Sometimes, all it takes is that one person in your life to show an interest in your passion for writing, and the rest is history.
I had the pleasure of interviewing five editorial board members of KidSpirit, a nonprofit online publication offering an inclusive and virtual writing space to a global community of youth who work collectively as writers and editors to answer life’s biggest questions. The editorial board features kids between the ages of 11 to 17.
The interviews below are with Maya Mesh and William Lohier, based in New York City; Nathan Zhang, based in North Carolina; Ameena Zehra, based in Toronto, Canada; and Samarth Jajoo based in India. I asked them a series of questions to learn how their experiences with KidSpirit have impacted their lives as writers and thinkers.
KidSpirit seems to have gotten the key to successful writing down pat for their editorial board members. It provides a special source of inspiration for young writers by connecting them with writers their age who have vastly different cultural and societal experiences from their own. They have the opportunity to read and analyze written work from all over the globe, building their appreciation for critical thinking. And while the young writers are strengthening their critical thinking skills, they are also developing their own writing in ways that they’d never imagine.

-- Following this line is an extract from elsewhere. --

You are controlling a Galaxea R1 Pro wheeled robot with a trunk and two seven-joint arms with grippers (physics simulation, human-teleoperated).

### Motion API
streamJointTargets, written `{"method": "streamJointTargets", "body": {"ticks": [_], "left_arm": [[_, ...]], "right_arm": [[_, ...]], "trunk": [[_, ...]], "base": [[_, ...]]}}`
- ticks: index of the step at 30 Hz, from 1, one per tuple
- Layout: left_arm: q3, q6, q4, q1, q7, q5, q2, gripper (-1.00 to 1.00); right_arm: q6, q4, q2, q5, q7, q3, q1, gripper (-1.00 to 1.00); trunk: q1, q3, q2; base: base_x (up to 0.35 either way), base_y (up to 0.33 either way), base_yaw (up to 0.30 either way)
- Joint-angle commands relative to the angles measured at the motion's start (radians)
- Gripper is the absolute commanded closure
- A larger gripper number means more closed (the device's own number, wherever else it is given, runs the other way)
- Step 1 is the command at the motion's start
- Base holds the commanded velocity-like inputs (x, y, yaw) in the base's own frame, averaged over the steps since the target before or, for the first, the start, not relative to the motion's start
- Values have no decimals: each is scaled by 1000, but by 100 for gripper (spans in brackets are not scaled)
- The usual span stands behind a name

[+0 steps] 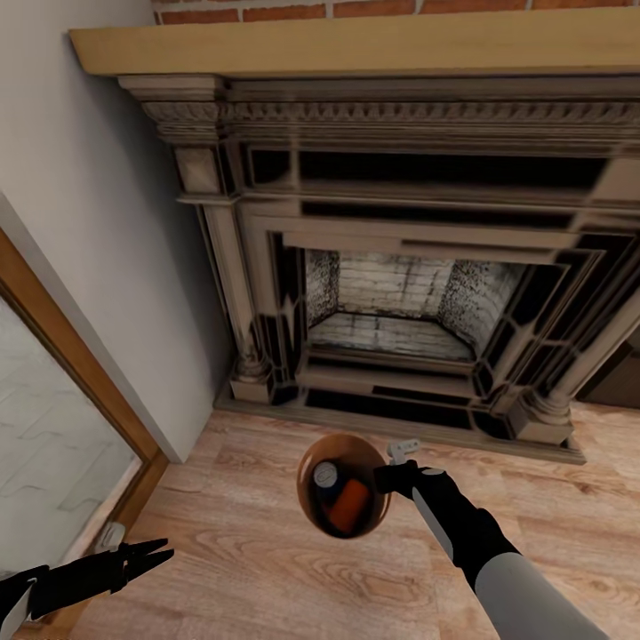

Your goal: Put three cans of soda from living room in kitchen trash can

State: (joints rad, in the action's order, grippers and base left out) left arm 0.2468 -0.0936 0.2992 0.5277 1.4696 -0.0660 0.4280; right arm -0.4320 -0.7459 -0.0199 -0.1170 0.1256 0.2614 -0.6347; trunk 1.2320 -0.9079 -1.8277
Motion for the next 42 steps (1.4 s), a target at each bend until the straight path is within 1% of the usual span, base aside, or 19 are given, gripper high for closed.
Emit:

Reading another person’s work, challenging themselves to understand why a writer thinks the way they do, and researching are all pivotal parts of KidSpirit members’ ability to deepen their understanding of not just their own writing, but also how they understand each other’s worlds. It makes me wonder how much easier this world would be to live in, if we all just took more time to understand where we all come from and why we think the way we do. In a way, KidSpirit is fostering a future generation of adults that will have the ability to make our world a more constructive and peaceful place because they value the importance of understanding their next-door neighbors and their global neighbors, as well.
It’s inspiring to hear the honesty behind these young writers’ approach to their work. In a world where young students may struggle with high expectations and overloaded schedules, I wondered: where do they find the time to write?Some educators and well-known writers make a strong argument that a real writer must write every day. While that is very honorable, is it a realistic goal for everyone? It seems like the writers and editors at KidSpirit have been able to find the joy and purpose in writing without the pressure to write every day in order to feel like legitimate writers. Perhaps adult writers and writing teachers could learn something from this; that it isn’t the quantity of what you write but rather the quality, and that a huge part of being an effective writer is giving yourself time to think and simply breathe.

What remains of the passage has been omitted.